It turns out that the quarter-crushing $575 million that drug wholesaler AmerisourceBergen set aside to settle civil litigation with the Justice Department was not enough. It is going to take another $50 million.
That comes on top of the $260 million the drug distributor has already paid to resolve a criminal misdemeanor charge tied to its sales of injected cancer meds produced in a plant that was not FDA certified. With Tuesday’s disclosure, the company has now agreed to pay $885 million to resolve both civil and criminal allegations which are tied to issues that reach back more than 15 years.

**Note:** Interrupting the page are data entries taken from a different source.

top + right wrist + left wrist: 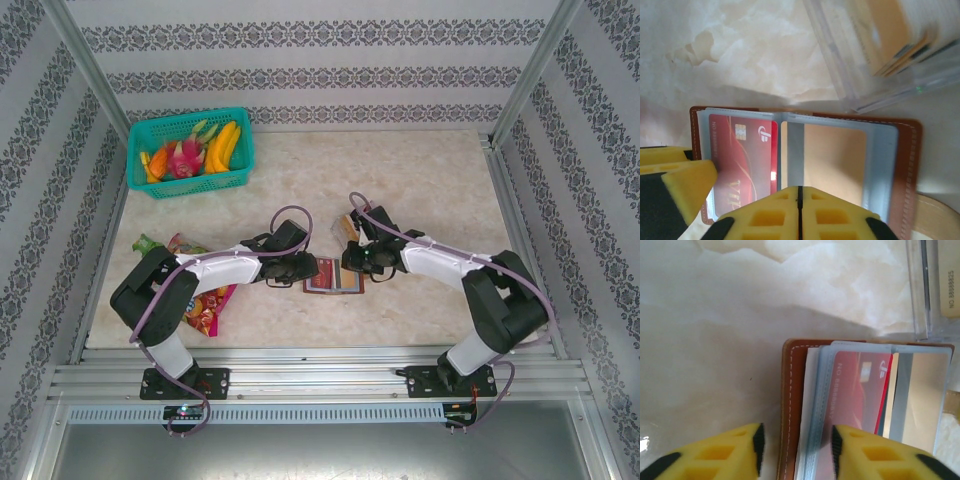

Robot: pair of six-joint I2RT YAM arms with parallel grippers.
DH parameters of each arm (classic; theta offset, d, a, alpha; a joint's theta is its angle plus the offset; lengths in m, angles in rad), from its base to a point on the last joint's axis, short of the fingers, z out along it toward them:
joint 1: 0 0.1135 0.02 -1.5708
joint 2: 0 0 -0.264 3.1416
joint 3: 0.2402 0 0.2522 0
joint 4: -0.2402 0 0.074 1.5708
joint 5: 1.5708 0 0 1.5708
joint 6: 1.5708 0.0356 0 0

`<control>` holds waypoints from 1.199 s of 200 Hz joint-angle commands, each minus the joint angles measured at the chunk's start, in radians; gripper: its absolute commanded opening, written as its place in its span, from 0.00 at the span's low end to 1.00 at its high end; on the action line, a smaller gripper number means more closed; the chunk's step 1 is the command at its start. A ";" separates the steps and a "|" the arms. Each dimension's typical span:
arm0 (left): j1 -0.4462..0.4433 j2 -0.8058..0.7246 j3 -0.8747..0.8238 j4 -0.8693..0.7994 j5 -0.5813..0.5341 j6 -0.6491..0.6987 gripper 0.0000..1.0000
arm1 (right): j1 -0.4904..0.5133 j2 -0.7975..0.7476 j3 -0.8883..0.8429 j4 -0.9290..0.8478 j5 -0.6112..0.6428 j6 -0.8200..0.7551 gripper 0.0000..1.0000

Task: Put the credit cards into the card holder

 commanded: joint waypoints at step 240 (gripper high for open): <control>0.011 -0.092 -0.019 -0.029 -0.081 0.001 0.38 | 0.049 0.003 0.245 -0.232 0.143 -0.163 0.18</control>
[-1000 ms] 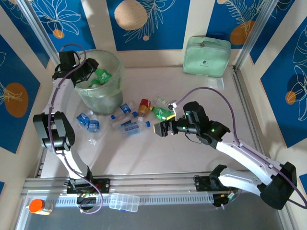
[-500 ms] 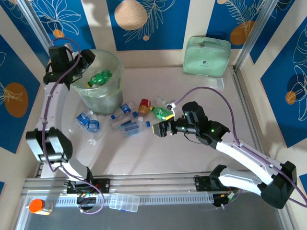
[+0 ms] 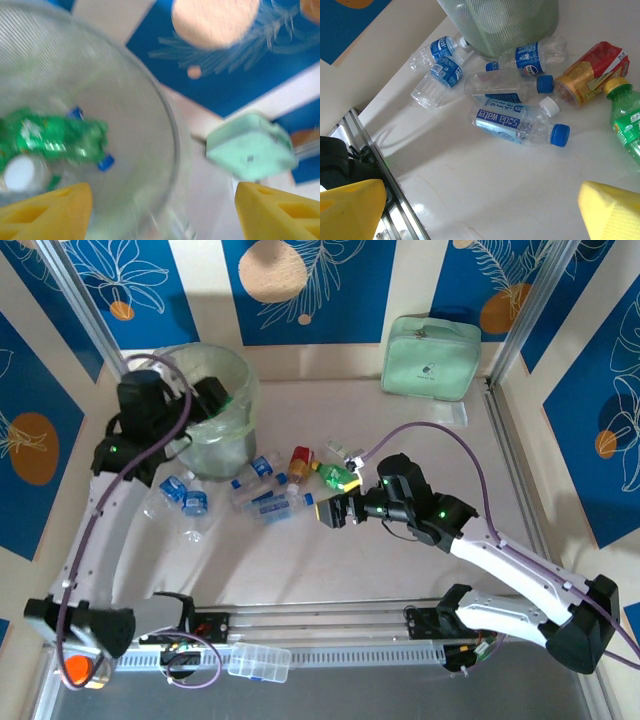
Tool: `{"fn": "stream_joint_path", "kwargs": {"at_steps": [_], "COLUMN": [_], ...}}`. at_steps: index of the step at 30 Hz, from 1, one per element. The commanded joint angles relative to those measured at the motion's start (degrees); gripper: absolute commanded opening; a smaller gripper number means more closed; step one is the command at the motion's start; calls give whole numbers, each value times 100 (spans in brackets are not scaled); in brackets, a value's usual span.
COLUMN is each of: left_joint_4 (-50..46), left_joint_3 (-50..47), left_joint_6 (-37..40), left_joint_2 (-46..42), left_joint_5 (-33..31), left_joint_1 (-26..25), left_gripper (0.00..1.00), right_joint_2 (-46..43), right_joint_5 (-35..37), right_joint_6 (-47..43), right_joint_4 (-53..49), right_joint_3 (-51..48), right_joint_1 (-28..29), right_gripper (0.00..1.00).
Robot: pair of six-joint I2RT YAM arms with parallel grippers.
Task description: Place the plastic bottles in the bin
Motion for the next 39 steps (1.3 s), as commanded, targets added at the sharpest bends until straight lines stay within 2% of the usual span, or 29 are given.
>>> {"fn": "stream_joint_path", "kwargs": {"at_steps": [1, 4, 8, 15, 20, 24, 25, 28, 31, 33, 36, 39], "left_joint_4": [-313, -465, -605, -604, -720, -1548, -1732, -2593, -3154, -3621, -3812, -3381], "left_joint_3": [-234, -645, -1316, -2523, -2786, -2755, -2744, -2604, -2666, -2560, -2529, -2836], "left_joint_6": [547, 734, 997, 1104, 1024, 865, 809, 35, -340, -427, -409, -425], "left_joint_2": [-534, -871, -1234, -1551, -1787, -2027, -2077, -1777, -1716, -1604, -1516, -1798], "left_joint_5": [-647, -806, -582, 438, 643, 324, 405, -48, -26, -545, -596, -605], "left_joint_1": [-495, -928, -1339, -1381, -1385, -1381, -1394, -1669, -1705, -1925, -2051, -2102], "left_gripper": [74, 73, 72, 73, 73, 73, 73, 73, 73, 74, 74, 74], "right_joint_2": [-59, 37, 319, 1067, 1812, 2482, 2628, 3117, 3570, 3869, 4270, 4620], "right_joint_5": [158, 108, 112, 21, -19, -5, 49, 49, -39, -17, 242, 565], "right_joint_6": [24, 61, 71, 1, -31, -187, -231, -264, -315, -368, -438, -552], "right_joint_4": [-89, -89, -239, -626, -1109, -1472, -1562, -1777, -1891, -2086, -2494, -2752], "right_joint_3": [158, 178, 372, 904, 1458, 1957, 2079, 2446, 2811, 3129, 3591, 3890], "right_joint_1": [25, 8, -14, -95, -272, -378, -403, -557, -540, -479, -525, -672], "right_gripper": [98, 98, 98, 96, 95, 94, 94, 93, 92, 91, 91, 91]}}
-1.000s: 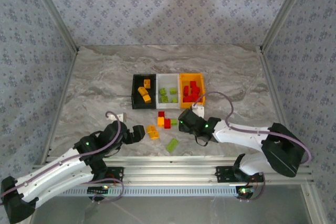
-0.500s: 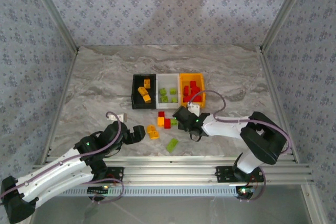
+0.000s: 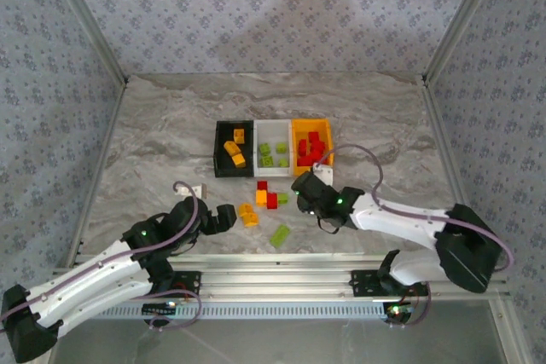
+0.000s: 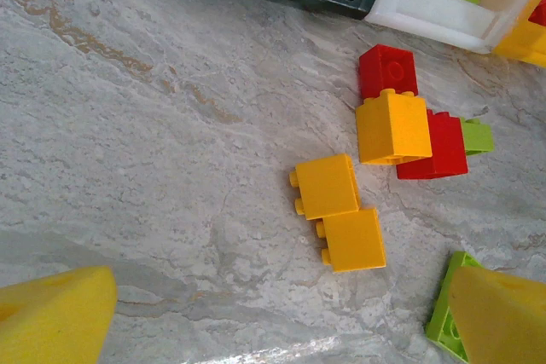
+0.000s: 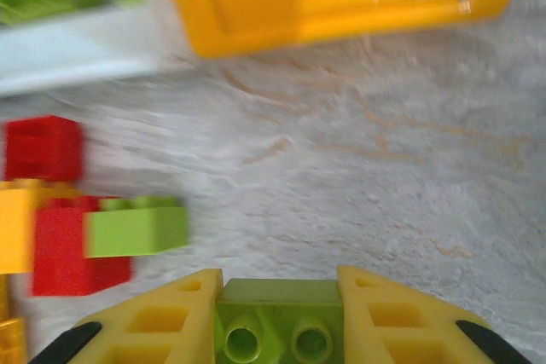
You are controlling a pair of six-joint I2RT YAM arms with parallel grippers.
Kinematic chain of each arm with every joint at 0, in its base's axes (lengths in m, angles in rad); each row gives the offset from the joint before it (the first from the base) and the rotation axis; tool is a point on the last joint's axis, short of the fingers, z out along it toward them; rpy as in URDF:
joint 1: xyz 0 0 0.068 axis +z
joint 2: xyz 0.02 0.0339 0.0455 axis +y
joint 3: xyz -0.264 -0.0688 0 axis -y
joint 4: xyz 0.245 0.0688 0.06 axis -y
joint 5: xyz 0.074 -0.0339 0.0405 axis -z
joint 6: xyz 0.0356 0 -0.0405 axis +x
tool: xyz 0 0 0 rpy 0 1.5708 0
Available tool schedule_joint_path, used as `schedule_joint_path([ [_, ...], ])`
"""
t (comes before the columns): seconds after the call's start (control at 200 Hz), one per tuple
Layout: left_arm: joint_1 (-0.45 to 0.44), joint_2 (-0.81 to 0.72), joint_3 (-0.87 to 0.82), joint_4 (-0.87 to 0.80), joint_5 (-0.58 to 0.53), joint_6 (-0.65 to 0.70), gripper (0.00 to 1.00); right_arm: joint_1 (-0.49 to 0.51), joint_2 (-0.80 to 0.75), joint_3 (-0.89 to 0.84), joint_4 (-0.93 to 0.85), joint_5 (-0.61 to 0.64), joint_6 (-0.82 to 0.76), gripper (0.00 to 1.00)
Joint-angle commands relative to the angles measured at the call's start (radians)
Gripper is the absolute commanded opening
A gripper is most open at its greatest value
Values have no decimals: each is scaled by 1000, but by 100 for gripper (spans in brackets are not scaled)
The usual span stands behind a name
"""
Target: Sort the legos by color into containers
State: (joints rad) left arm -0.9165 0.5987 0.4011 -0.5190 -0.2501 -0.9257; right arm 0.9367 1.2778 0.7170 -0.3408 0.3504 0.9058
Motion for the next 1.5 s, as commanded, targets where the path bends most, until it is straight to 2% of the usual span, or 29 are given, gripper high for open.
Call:
schedule_joint_path([
  [0.0,6,3,5,22,11,24,100,7,-21,131,-55,-14,-123,25],
  [0.085,7,3,3,26,14,22,100,0,42,233,-73,-22,-175,26],
  [0.23,7,3,-2,31,23,18,100,-62,236,419,-53,-60,-243,27],
  [0.395,8,3,3,12,31,18,100,-138,478,648,-91,-65,-269,27],
  [0.51,8,0,4,5,34,21,100,-171,590,748,-106,-51,-285,28],
  [0.59,8,1,3,14,48,30,100,-182,639,796,-101,-48,-311,34],
  [0.7,8,17,15,26,77,58,100,-184,662,835,-101,-49,-323,60],
  [0.82,6,77,55,30,115,111,99,-186,616,816,-86,-48,-319,70],
  [0.935,-23,179,115,49,145,166,97,-185,497,683,-23,-41,-286,74],
  [1.045,-120,336,204,70,125,223,95,-189,358,512,35,-34,-231,76],
  [1.284,-361,809,468,-16,26,332,85,-210,90,194,50,-6,-168,77],
  [1.399,-413,987,554,-45,7,347,79,-232,-14,109,46,-5,-153,78],
  [1.499,-423,1074,603,-58,-7,347,75,-250,-81,70,38,-9,-150,79],
])
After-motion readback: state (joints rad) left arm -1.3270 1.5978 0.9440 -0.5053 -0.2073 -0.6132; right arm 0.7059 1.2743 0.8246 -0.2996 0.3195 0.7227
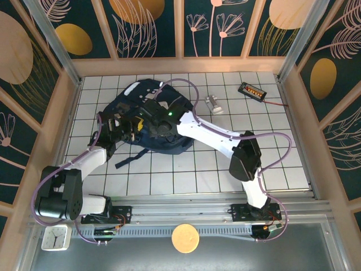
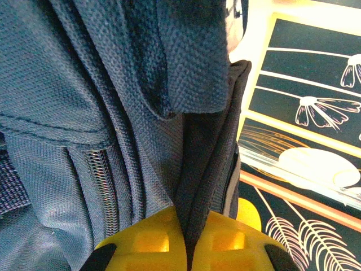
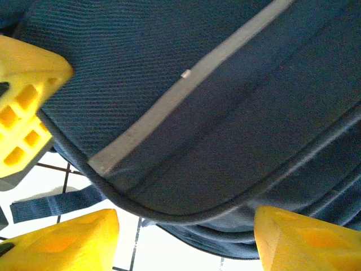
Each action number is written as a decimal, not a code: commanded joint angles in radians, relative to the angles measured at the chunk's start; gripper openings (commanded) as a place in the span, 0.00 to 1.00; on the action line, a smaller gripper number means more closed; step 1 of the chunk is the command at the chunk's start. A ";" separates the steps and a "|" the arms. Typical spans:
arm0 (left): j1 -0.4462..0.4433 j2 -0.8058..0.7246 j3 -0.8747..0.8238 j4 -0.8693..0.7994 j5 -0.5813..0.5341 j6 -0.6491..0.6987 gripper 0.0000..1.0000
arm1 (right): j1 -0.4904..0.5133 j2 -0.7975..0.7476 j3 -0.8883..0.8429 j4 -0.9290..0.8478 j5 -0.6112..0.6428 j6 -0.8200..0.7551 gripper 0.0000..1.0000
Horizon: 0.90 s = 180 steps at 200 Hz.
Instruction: Pack books, pencil case, and school supplies into a backpack
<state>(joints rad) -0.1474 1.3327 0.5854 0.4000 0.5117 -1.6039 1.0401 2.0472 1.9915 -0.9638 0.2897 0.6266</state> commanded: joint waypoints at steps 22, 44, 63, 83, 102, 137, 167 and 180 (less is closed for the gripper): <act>-0.003 -0.072 0.049 0.077 0.005 -0.076 0.00 | 0.030 0.127 0.169 -0.209 0.124 0.010 0.64; -0.003 -0.083 0.044 0.073 -0.001 -0.080 0.00 | 0.039 0.141 0.187 -0.219 0.131 0.005 0.58; -0.003 -0.089 0.043 0.074 -0.004 -0.085 0.00 | 0.046 0.152 0.191 -0.230 0.136 0.001 0.53; -0.003 -0.089 0.050 0.070 -0.007 -0.085 0.00 | 0.057 0.169 0.205 -0.260 0.162 -0.002 0.52; -0.003 -0.089 0.055 0.070 -0.007 -0.083 0.00 | 0.060 0.164 0.207 -0.263 0.176 -0.001 0.47; -0.002 -0.092 0.049 0.076 -0.009 -0.087 0.00 | 0.060 0.151 0.204 -0.246 0.168 -0.019 0.31; -0.003 -0.094 0.043 0.079 -0.014 -0.091 0.00 | 0.064 0.148 0.204 -0.227 0.154 -0.043 0.18; -0.003 -0.095 0.039 0.081 -0.014 -0.090 0.00 | 0.064 0.148 0.206 -0.228 0.153 -0.048 0.13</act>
<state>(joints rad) -0.1520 1.2957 0.5854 0.3843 0.4889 -1.6279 1.0981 2.1971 2.1685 -1.1767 0.4213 0.5896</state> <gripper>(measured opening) 0.062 0.166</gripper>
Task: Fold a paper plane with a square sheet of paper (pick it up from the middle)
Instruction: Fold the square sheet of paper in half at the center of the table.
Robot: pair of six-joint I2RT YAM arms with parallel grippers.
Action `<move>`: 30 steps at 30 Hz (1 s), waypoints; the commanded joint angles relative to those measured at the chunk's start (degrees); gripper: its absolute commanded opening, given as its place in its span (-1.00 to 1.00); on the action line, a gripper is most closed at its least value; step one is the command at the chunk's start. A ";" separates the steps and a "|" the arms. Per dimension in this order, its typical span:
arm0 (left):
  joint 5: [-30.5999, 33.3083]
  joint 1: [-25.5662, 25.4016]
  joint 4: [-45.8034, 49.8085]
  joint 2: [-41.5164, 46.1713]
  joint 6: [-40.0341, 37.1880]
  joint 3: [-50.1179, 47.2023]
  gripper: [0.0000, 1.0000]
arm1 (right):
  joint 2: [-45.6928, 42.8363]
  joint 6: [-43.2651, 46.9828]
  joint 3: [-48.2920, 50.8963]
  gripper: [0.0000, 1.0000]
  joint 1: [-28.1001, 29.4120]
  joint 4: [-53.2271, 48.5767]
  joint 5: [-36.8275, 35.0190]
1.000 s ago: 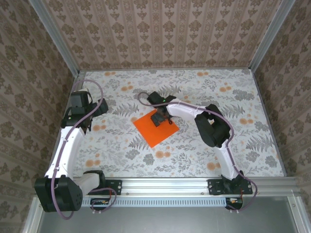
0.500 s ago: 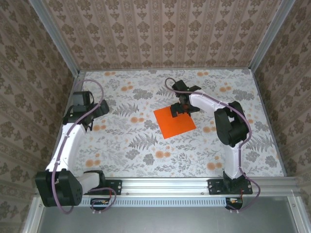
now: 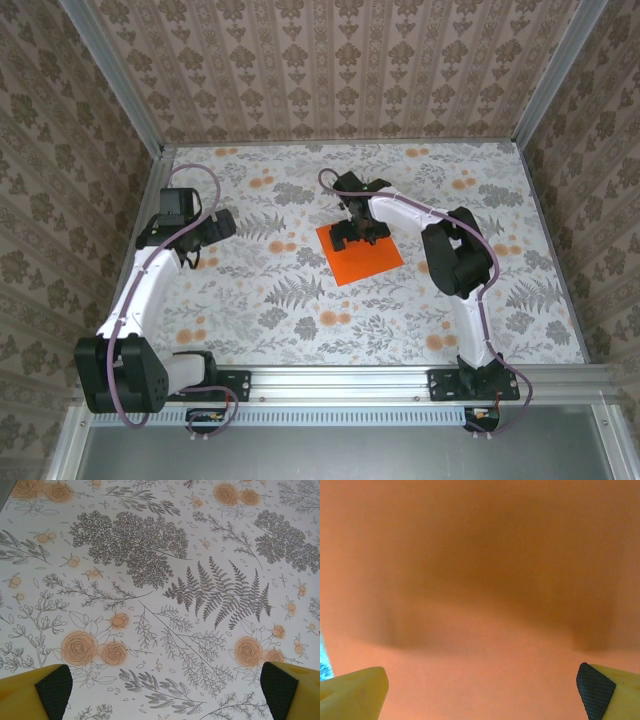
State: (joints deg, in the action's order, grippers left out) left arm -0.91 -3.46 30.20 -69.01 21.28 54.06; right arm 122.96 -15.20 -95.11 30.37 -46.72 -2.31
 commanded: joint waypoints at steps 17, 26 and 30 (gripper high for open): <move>-1.13 -0.97 -0.63 -1.30 -0.06 -0.26 1.00 | 6.09 -0.46 0.67 0.84 -0.31 -3.55 -1.69; -0.98 -1.14 -0.23 -0.95 -0.16 -0.33 1.00 | 4.95 -1.31 0.28 0.63 -0.28 -3.33 -0.58; -1.67 -1.52 -0.37 -1.04 0.80 -0.69 1.00 | 1.25 -2.98 0.73 0.25 -0.23 -1.05 5.90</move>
State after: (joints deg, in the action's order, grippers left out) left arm -1.65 -4.34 30.00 -70.13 21.28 54.02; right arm 125.47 -15.92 -95.98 30.15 -47.33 -2.26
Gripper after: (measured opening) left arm 0.999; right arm 0.657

The company Tuesday in a filing reported it increased its Q4 set aside to $625 million to cover the agreement, which is awaiting court approval. That comes after it reported earlier this month, that the $575 million the company originally accrued in Q4 resulted in a loss of $1.35 per share for the quarter.
The Valley Forge, Pennsylvania-based drug distributor today declined to comment but in its filing said it “recently reached an agreement in principle” with the U.S. Attorney's Office for the Eastern District of New York, “which the company understands will resolve the alleged civil claims in their entirety.”
The civil case stemmed from alleged violations of the federal False Claims Act. The DOJ has alleged that between 2001 and 2014 two of the wholesaler’s Alabama-based subsidiaries—Oncology Supply Co. and the now-defunct Medical Initiatives—prepared millions of syringes of cancer medicines, including Aloxi and Anzemet and generics of Neupogen and Procrit, in an unapproved facility.
When it pleaded to the criminal misdemeanor the company said that while the former Medical Initiatives facility was not registered with the FDA, it had passed inspections by the Alabama Board of Pharmacy. It pointed out that the complaint did not indicate any patients were harmed by the drugs and that FDA testing of syringes that were seized in the case had not found any “quality concerns.”
While the case has been hard on AmerisourceBergen’s 2017 financials, the company is expecting the picture to improve this fiscal year after announcing Tuesday that it will pay $815 million in cash for H. D. Smith, the largest independent drug distributor left in the U.S. It said the acquisition, which it expects to close in early 2018, could add slightly to the current fiscal year, and is now projecting revenue growth to be in the range of 8% to 11%, compared with its an earlier forecast of 7% to 8%.